Ada bangkai Banteng di pelupuk mata tak tampak, PSI di seberang samudera tampak. Itulah istilah yang pas untuk Airlangga Pribadi. Sebagai pendukung fanatik Partai Demokrasi Indonesia Perjuangan (PDIP), ia tak melihat bangkai Banteng di depan matanya. Airlangga Pribadi merupakan  intelektual tukang yang memposisikan diri sebagai tukang gebuk rival politik PDIP dengan berbungkus pengetahuan.
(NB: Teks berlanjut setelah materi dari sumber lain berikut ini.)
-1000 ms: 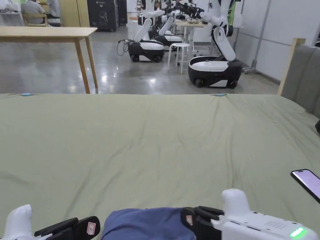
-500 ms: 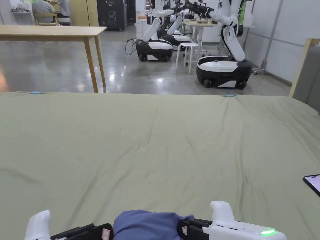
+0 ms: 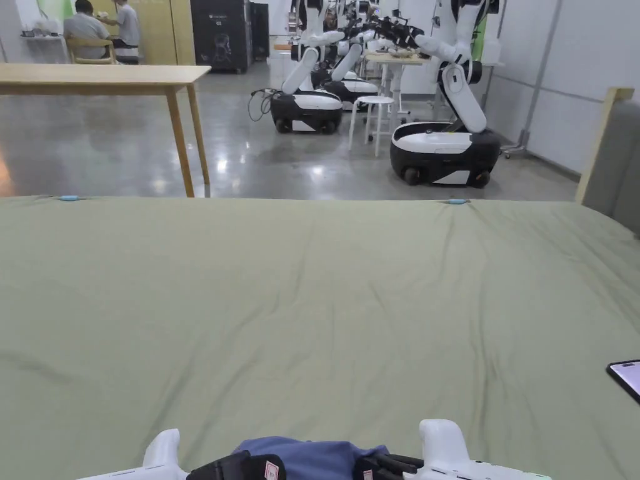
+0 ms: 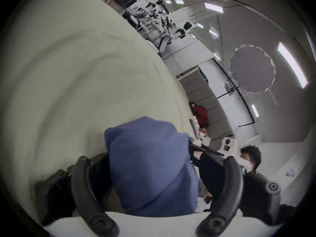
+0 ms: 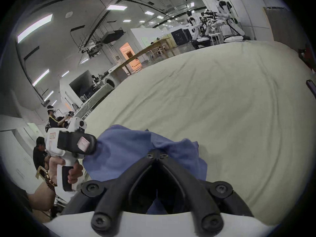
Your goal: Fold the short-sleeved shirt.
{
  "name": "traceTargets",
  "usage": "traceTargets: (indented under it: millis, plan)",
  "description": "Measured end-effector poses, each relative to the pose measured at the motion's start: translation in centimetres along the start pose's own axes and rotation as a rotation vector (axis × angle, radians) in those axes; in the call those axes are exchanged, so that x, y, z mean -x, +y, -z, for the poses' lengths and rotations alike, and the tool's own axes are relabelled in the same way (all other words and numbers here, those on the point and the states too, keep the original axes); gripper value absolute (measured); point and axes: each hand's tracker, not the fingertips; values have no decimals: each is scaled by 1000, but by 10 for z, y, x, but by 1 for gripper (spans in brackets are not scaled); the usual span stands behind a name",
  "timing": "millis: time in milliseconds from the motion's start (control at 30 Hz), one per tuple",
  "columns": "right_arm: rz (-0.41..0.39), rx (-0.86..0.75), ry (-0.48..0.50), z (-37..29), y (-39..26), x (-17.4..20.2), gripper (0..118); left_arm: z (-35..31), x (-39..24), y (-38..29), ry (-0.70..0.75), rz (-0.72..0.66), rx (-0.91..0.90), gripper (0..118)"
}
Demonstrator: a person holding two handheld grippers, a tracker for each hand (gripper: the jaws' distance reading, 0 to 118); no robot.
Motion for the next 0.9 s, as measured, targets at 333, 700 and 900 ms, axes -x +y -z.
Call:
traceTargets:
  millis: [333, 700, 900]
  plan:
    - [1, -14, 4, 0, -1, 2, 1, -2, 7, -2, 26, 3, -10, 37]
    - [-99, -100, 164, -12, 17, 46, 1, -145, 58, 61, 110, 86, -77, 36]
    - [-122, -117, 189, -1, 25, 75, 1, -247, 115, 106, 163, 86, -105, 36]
Tentu saja hal ini memalukan bagi Universitas Airlangga.

Rupanya ada kemajuan di PDIP. Kalau sebelumnya menggebuk PSI lewat simpatisan-simpatisan seperti Deddy Sitorus, Panda Nababan, dan lain-lain, sekarang sudah memakai jasa intelektual tukang seperti Airlangga Pribadi. Dosen Universitas Arilangga ini semacam intelektual zaman Nazi yang memakai analisa pseudo ilmiah untuk melegitimasi kekuasaan. Sementara Airlangga Pribadi menggunakannya untuk memfitnah lawan politik PDIP.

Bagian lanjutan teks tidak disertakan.